> **PROBLEM REQUIREMENTS**:
Exactly and only the lines from the first entry through the line with "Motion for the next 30" should be copied, both ends included, with no pictures.

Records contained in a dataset
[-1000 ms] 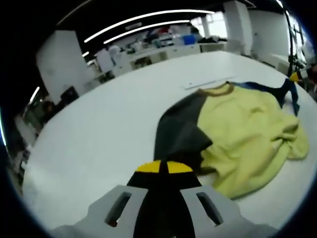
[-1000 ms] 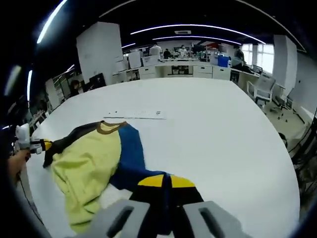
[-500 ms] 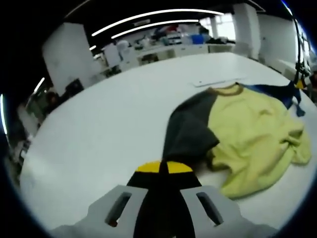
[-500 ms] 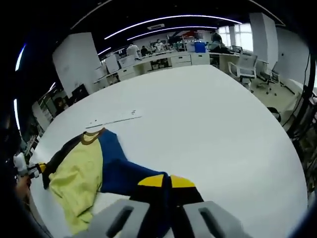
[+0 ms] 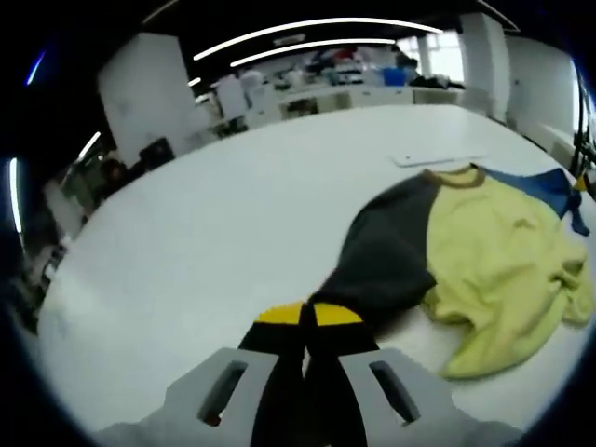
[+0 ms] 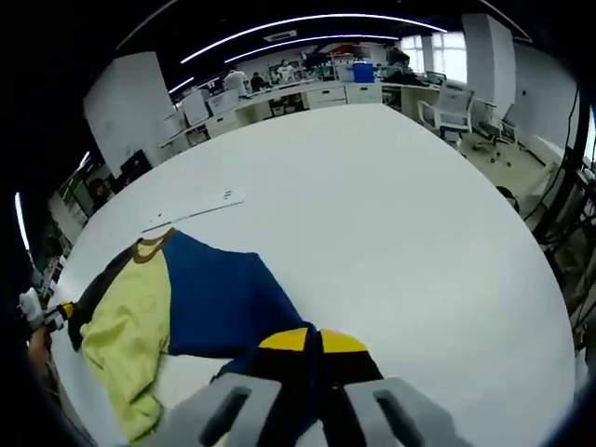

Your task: Fold the garment on the visible template until the final outline fits inside the template.

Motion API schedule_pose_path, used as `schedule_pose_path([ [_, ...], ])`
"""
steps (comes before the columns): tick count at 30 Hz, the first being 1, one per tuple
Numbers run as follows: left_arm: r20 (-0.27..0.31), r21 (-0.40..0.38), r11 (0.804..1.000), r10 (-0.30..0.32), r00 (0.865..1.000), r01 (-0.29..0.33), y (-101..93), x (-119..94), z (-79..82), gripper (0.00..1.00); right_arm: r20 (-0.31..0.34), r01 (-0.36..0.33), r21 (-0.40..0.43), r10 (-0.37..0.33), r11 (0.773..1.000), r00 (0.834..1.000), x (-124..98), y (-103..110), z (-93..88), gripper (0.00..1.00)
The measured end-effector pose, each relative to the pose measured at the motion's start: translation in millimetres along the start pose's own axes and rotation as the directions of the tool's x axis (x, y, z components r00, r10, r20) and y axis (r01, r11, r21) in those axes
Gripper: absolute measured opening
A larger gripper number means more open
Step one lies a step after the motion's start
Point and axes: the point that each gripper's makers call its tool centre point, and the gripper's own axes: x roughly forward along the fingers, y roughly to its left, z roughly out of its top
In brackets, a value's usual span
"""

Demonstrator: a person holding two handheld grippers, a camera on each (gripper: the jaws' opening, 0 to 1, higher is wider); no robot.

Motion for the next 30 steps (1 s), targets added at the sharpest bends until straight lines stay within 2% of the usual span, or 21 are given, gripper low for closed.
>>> schedule_pose_path([
  [5,0.000,-0.039,0.999,0.025,1.000,-0.025,9.1,1,-3.4,0.00,0.003,0.008,-0.012,-0.008,1.000,1.000,3,-5,4.9,0.00],
  [14,-0.008,-0.060,0.998,0.016,1.000,-0.017,4.2,-1,-7.3,0.00,-0.003,0.024,-0.036,-0.024,0.999,1.000,7,-13,12.8,0.00],
  [19,-0.011,-0.089,0.996,0.012,1.000,-0.013,1.6,-4,-9.3,0.00,0.018,0.060,-0.025,-0.060,0.998,0.998,6,-23,21.8,0.00],
  [21,-0.014,-0.090,0.996,0.011,1.000,-0.012,0.6,-5,-9.9,0.00,0.015,0.063,-0.026,-0.062,0.998,0.998,6,-25,22.6,0.00],
  [23,-0.014,-0.086,0.996,0.010,1.000,-0.011,-0.5,-6,-9.9,0.00,0.004,0.095,-0.052,-0.095,0.994,0.996,5,-33,21.1,0.00],
  [27,-0.021,-0.072,0.997,0.003,1.000,-0.005,-2.2,-6,-11.1,0.00,0.011,0.062,-0.030,-0.062,0.998,0.998,4,-33,19.1,0.00],
  [30,-0.020,-0.052,0.999,0.001,1.000,-0.002,-4.9,-8,-10.2,0.07,0.032,0.040,-0.056,-0.038,0.998,0.999,1,-28,19.5,0.00],
])
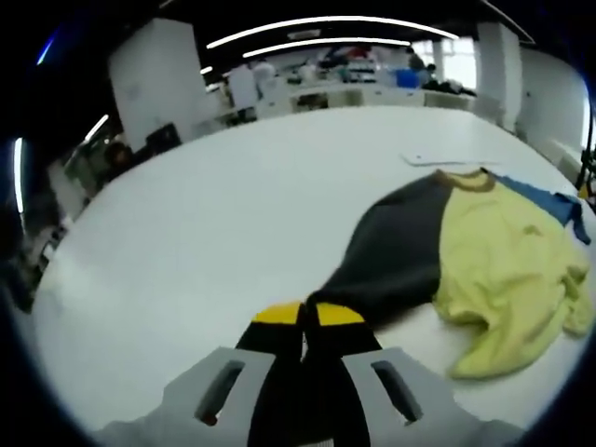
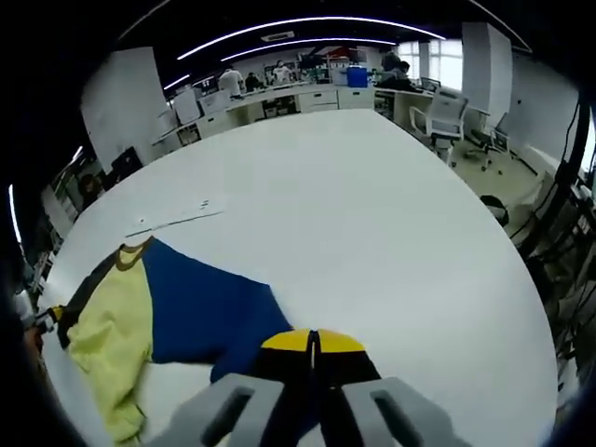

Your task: Fold the garment on the visible template until the final outline fits inside the template.

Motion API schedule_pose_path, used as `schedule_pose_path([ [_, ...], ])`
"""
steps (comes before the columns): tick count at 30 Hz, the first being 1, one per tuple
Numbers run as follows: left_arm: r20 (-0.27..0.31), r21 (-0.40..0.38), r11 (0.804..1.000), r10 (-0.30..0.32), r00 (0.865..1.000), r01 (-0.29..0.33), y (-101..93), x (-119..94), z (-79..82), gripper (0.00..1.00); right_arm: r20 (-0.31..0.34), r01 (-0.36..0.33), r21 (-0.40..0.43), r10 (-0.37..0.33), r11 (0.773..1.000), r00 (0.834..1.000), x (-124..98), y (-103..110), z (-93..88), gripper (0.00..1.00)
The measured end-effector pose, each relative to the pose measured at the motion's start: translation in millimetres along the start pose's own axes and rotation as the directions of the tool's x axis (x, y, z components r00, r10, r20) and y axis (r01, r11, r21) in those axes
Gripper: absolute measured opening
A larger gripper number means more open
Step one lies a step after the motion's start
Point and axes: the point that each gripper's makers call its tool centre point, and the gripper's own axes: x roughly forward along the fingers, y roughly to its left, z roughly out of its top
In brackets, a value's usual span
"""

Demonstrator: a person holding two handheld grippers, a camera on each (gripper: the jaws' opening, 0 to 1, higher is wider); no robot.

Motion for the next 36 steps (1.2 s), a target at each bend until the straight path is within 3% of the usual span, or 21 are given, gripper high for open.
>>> schedule_pose_path([
  [3,0.015,0.007,1.000,-0.023,1.000,0.023,-7.0,-4,3.5,0.19,0.023,-0.032,-0.035,0.032,0.999,0.999,-4,9,2.8,0.03],
  [7,0.055,0.027,0.997,-0.076,0.996,0.074,-18.8,-10,10.4,0.33,0.038,-0.085,-0.084,0.088,0.993,0.995,-10,25,4.3,0.26],
  [11,0.089,0.042,0.991,-0.127,0.988,0.124,-29.5,-19,16.0,0.43,0.047,-0.148,-0.148,0.157,0.978,0.987,-18,45,3.2,0.41],
  [12,0.137,0.039,0.987,-0.160,0.978,0.156,-35.4,-22,23.3,0.48,0.044,-0.160,-0.161,0.169,0.974,0.985,-20,49,1.6,0.44],
  [13,0.147,0.034,0.984,-0.179,0.973,0.176,-38.7,-25,24.4,0.51,0.042,-0.171,-0.170,0.181,0.970,0.983,-22,54,0.0,0.47],
  [16,0.156,0.039,0.972,-0.236,0.959,0.232,-48.1,-33,24.5,0.65,0.029,-0.219,-0.217,0.230,0.951,0.973,-28,71,-7.3,0.55],
  [21,0.183,0.111,0.954,-0.295,0.938,0.278,-61.1,-48,24.6,0.77,-0.002,-0.286,-0.270,0.297,0.919,0.955,-38,97,-23.3,0.70],
  [24,0.181,0.144,0.944,-0.322,0.929,0.298,-68.8,-54,22.8,0.80,-0.023,-0.331,-0.288,0.339,0.899,0.941,-44,114,-35.3,0.76],
  [27,0.194,0.154,0.927,-0.368,0.909,0.343,-82.7,-65,21.9,0.83,-0.048,-0.376,-0.300,0.380,0.877,0.924,-49,128,-45.8,0.79],
  [36,0.192,0.195,0.896,-0.434,0.880,0.399,-111.1,-79,14.1,0.81,-0.108,-0.441,-0.376,0.434,0.815,0.894,-62,154,-72.9,0.79],
])
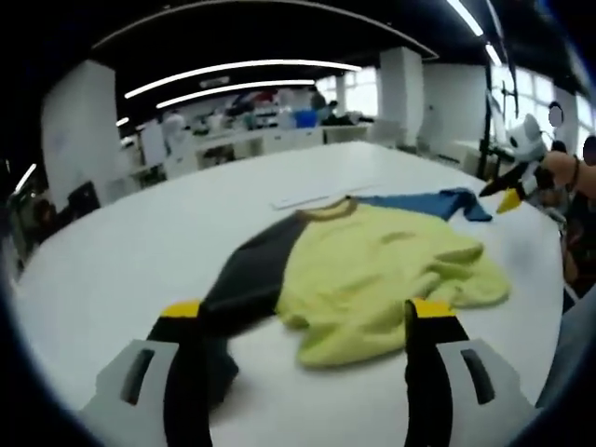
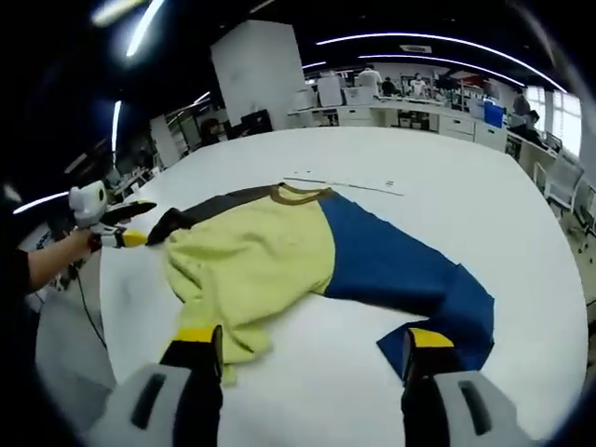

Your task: Fold the garment on the visible template until the final outline fits inside the template.

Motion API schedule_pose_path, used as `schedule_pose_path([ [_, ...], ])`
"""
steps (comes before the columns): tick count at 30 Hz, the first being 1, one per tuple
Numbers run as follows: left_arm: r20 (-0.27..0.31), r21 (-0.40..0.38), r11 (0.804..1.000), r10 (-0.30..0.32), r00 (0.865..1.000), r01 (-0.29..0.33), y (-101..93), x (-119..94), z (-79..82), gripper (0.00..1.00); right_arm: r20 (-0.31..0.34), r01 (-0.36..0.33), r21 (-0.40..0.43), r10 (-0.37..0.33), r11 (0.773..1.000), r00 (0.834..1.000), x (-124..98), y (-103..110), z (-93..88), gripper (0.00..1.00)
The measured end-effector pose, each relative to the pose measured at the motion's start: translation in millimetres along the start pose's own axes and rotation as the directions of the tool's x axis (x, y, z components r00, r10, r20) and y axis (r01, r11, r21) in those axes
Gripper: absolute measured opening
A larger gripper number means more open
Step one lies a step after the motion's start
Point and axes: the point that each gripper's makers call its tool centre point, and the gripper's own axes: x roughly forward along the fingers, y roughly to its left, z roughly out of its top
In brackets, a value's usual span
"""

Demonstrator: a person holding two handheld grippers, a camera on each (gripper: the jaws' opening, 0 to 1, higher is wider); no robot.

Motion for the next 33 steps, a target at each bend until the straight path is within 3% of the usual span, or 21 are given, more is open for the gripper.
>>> schedule_pose_path([
  [9,-0.006,0.054,0.996,-0.077,0.997,0.077,-40.6,-1,-9.2,0.66,-0.025,-0.017,-0.039,0.016,0.999,1.000,1,24,-26.9,0.70],
  [15,-0.011,0.090,0.988,-0.128,0.992,0.128,-62.8,3,-12.2,0.56,-0.021,-0.034,-0.045,0.033,0.998,0.999,8,38,-41.8,0.59],
  [21,-0.060,0.121,0.973,-0.190,0.980,0.196,-87.1,8,-26.9,0.44,-0.026,-0.051,-0.018,0.051,0.999,0.998,15,47,-51.7,0.54],
  [26,-0.088,0.126,0.967,-0.210,0.974,0.220,-98.7,13,-36.2,0.38,-0.025,-0.059,-0.011,0.059,0.998,0.998,19,54,-55.5,0.47],
  [29,-0.159,0.165,0.963,-0.189,0.969,0.215,-98.0,20,-50.9,0.34,-0.020,-0.066,-0.010,0.066,0.998,0.998,22,60,-56.9,0.41],
  [33,-0.152,0.160,0.967,-0.175,0.973,0.199,-94.9,27,-50.1,0.32,-0.028,-0.074,-0.047,0.073,0.996,0.997,26,68,-59.7,0.34],
])
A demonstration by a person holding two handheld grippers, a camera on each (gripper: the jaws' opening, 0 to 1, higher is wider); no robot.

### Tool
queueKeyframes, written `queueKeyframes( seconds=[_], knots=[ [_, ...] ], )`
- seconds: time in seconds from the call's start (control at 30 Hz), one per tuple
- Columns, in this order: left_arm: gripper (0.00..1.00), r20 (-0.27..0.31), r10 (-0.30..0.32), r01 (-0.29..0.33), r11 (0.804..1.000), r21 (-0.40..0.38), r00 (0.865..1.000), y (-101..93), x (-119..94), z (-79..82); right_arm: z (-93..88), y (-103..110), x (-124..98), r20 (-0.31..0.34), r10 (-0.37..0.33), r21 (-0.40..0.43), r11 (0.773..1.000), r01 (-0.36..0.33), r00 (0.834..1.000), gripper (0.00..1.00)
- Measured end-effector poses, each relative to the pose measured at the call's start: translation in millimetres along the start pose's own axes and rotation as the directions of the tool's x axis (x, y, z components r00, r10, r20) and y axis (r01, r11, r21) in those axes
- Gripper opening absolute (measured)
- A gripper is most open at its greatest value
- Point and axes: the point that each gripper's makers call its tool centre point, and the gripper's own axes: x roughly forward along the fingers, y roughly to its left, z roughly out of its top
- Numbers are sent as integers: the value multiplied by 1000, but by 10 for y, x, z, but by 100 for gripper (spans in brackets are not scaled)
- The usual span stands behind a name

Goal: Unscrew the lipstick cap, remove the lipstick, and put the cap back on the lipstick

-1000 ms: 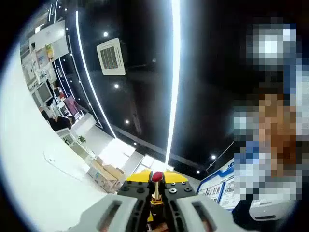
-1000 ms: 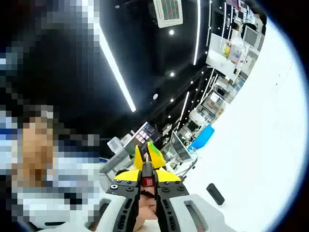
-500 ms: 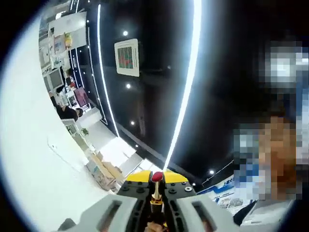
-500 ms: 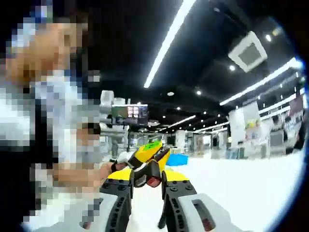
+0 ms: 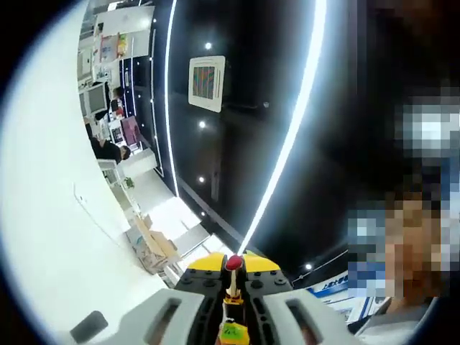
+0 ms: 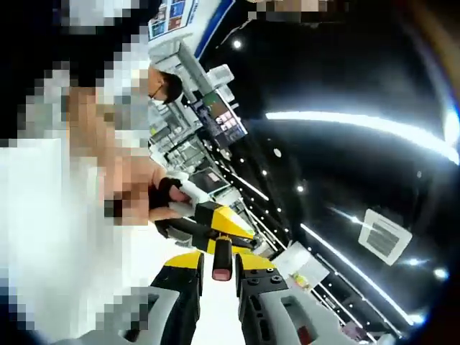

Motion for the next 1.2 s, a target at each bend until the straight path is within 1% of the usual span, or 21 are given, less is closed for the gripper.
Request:
queueKeyframes(
  seconds=[0.1, 0.17, 0.2, 0.3, 0.4, 0.47, 0.57, 0.63, 0.67, 0.73, 0.77, 0.8, 0.83, 0.87, 0.93, 0.97, 1.0, 1.07, 1.1, 1.17, 1.2],
  knots=[
    [9, -10, 6, -6, 1000, -2, 1000, -7, -9, -28, -19, 12, 4, -9, 2, -27, 1000, -2, 1000, 15],
    [9, -12, 5, -5, 1000, -1, 1000, -15, -10, -30, -51, 1, -2, -16, 1, -18, 1000, -1, 1000, 11],
    [9, -13, 5, -5, 1000, 2, 1000, -17, -12, -31, -65, -13, -8, -14, -6, 9, 1000, 6, 1000, 11],
    [9, -12, 1, -1, 1000, 5, 1000, -31, -21, -31, -75, -19, -7, 20, 0, 158, 987, -3, 1000, 10],
    [9, -14, 0, 1, 1000, 24, 1000, -32, -27, -30, -95, -42, -11, 65, 4, 338, 941, -26, 998, 10],
    [9, -13, 1, 0, 999, 42, 1000, -29, -33, -31, -124, -48, -13, 95, 13, 469, 881, -57, 995, 10],
    [9, -18, -10, 11, 997, 79, 1000, -63, -32, -33, -113, -90, -28, 174, 0, 671, 732, -118, 985, 10],
    [9, -29, -23, 26, 991, 133, 999, -108, -20, -38, -113, -117, -40, 211, -16, 749, 645, -151, 977, 10],
    [9, -33, -28, 33, 989, 143, 999, -137, -17, -45, -114, -124, -49, 231, -23, 788, 590, -174, 973, 10],
    [9, -43, -33, 40, 986, 161, 999, -164, -15, -59, -121, -131, -60, 261, -30, 858, 466, -218, 965, 10],
    [9, -45, -34, 41, 985, 168, 998, -167, -17, -63, -134, -140, -61, 269, -37, 881, 414, -230, 962, 10],
    [9, -46, -33, 40, 984, 173, 998, -162, -21, -69, -150, -140, -63, 279, -43, 895, 374, -244, 959, 10],
    [9, -46, -34, 41, 984, 175, 998, -159, -26, -73, -147, -136, -63, 289, -46, 903, 344, -256, 956, 10],
    [9, -46, -34, 42, 983, 179, 998, -152, 54, -147, -154, -147, -64, 306, -63, 919, 279, -277, 950, 10],
    [9, -49, -42, 50, 979, 198, 998, -155, 86, -165, -152, -140, -62, 323, -75, 931, 205, -303, 943, 10],
    [9, -56, -47, 58, 974, 220, 997, -164, 93, -169, -158, -138, -67, 342, -90, 938, 98, -333, 935, 10],
    [9, -58, -49, 62, 971, 231, 997, -167, 97, -161, -158, -138, -69, 350, -96, 936, 73, -344, 932, 10],
    [9, -66, -62, 77, 963, 257, 996, -203, 109, -164, -144, -143, -73, 374, -113, 925, -22, -379, 921, 10],
    [9, -70, -69, 85, 962, 260, 995, -221, 114, -168, -103, -123, -78, 391, -114, 916, -52, -398, 913, 10],
    [9, -81, -83, 103, 952, 287, 993, -262, 127, -182, -101, -142, -86, 408, -136, 894, -142, -426, 903, 10],
    [9, -83, -86, 107, 950, 293, 993, -270, 131, -181, -103, -143, -88, 415, -147, 878, -195, -438, 898, 10]
  ],
)
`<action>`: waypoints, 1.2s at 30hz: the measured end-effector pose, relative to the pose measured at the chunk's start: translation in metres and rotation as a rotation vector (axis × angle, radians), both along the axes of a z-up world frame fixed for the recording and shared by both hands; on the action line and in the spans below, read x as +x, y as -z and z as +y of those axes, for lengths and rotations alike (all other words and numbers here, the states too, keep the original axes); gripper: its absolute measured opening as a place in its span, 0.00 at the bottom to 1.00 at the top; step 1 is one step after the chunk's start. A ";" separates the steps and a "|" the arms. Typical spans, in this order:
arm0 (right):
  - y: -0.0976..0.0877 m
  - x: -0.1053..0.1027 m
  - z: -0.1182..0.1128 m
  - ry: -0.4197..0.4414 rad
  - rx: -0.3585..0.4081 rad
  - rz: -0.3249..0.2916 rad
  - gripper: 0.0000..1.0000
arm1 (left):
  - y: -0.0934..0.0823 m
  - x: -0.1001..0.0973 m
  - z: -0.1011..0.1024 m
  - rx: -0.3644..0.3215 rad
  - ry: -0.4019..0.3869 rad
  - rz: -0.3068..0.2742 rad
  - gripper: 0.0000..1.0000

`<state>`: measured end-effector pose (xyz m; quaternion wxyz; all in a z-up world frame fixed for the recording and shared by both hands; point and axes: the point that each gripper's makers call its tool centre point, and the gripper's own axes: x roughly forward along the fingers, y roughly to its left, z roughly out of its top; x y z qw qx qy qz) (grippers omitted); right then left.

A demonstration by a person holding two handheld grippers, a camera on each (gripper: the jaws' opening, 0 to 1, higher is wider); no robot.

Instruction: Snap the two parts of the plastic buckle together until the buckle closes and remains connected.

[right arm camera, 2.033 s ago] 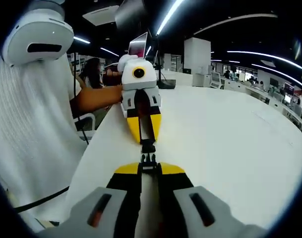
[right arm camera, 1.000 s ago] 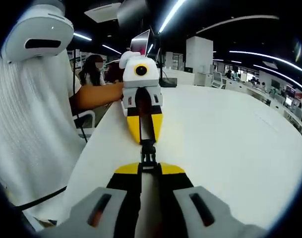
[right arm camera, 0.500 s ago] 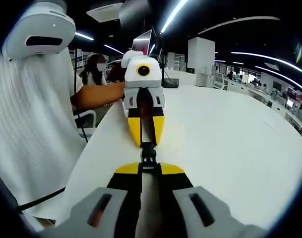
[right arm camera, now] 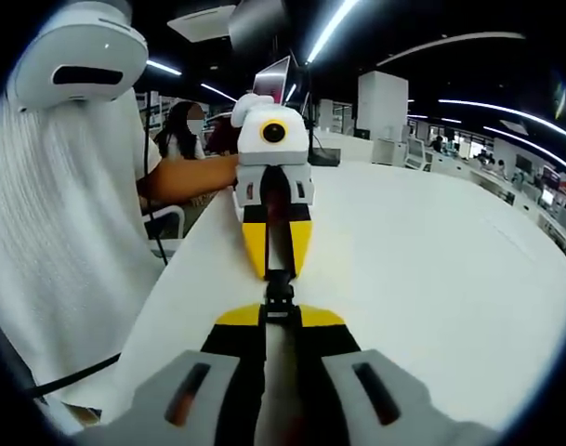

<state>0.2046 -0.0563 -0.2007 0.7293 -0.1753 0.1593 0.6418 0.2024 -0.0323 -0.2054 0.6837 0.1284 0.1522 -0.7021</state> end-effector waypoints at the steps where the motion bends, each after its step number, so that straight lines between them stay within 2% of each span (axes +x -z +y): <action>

> **COMPLETED EXERCISE**:
[-1000 ms] 
[-1000 ms] 
[-500 ms] 
[-500 ms] 
[+0 ms] 
[+0 ms] 

Your task: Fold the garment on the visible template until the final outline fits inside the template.

Motion API schedule_pose_path, used as `schedule_pose_path([ [_, ...], ])`
"""
steps (comes before the columns): tick count at 30 Hz, the first being 1, one per tuple
Numbers run as follows: left_arm: r20 (-0.27..0.31), r21 (-0.40..0.38), r11 (0.804..1.000), r10 (-0.30..0.32), r00 (0.865..1.000), r01 (-0.29..0.33), y (-101..93), x (-119..94), z (-79..82), gripper (0.00..1.00); right_arm: r20 (-0.31..0.34), r01 (-0.36..0.33), r21 (-0.40..0.43), r10 (-0.37..0.33), r11 (0.773..1.000), r00 (0.834..1.000), x (-124..98), y (-103..110), z (-93..88), gripper (0.00..1.00)
The measured end-effector pose, each relative to the pose measured at the motion's start: translation in millimetres along the start pose's own axes and rotation as the directions of the tool's x axis (x, y, z components r00, r10, r20) and y axis (r01, r11, r21) in those axes
Gripper: absolute measured opening
A larger gripper number means more open
Step one lies a step after the motion's start
Point and axes: the point that each gripper's makers call its tool centre point, and the gripper's own axes: x roughly forward along the fingers, y roughly to its left, z roughly out of its top
In brackets, a value's usual span
"""

Demonstrator: a person holding two handheld grippers, a camera on each (gripper: the jaws' opening, 0 to 1, higher is wider); no robot.

Motion for the next 30 steps (1 s), targets added at the sharpest bends until straight lines stay within 2% of the usual span, or 21 are given, gripper low for closed.

The response to this exercise is now finished.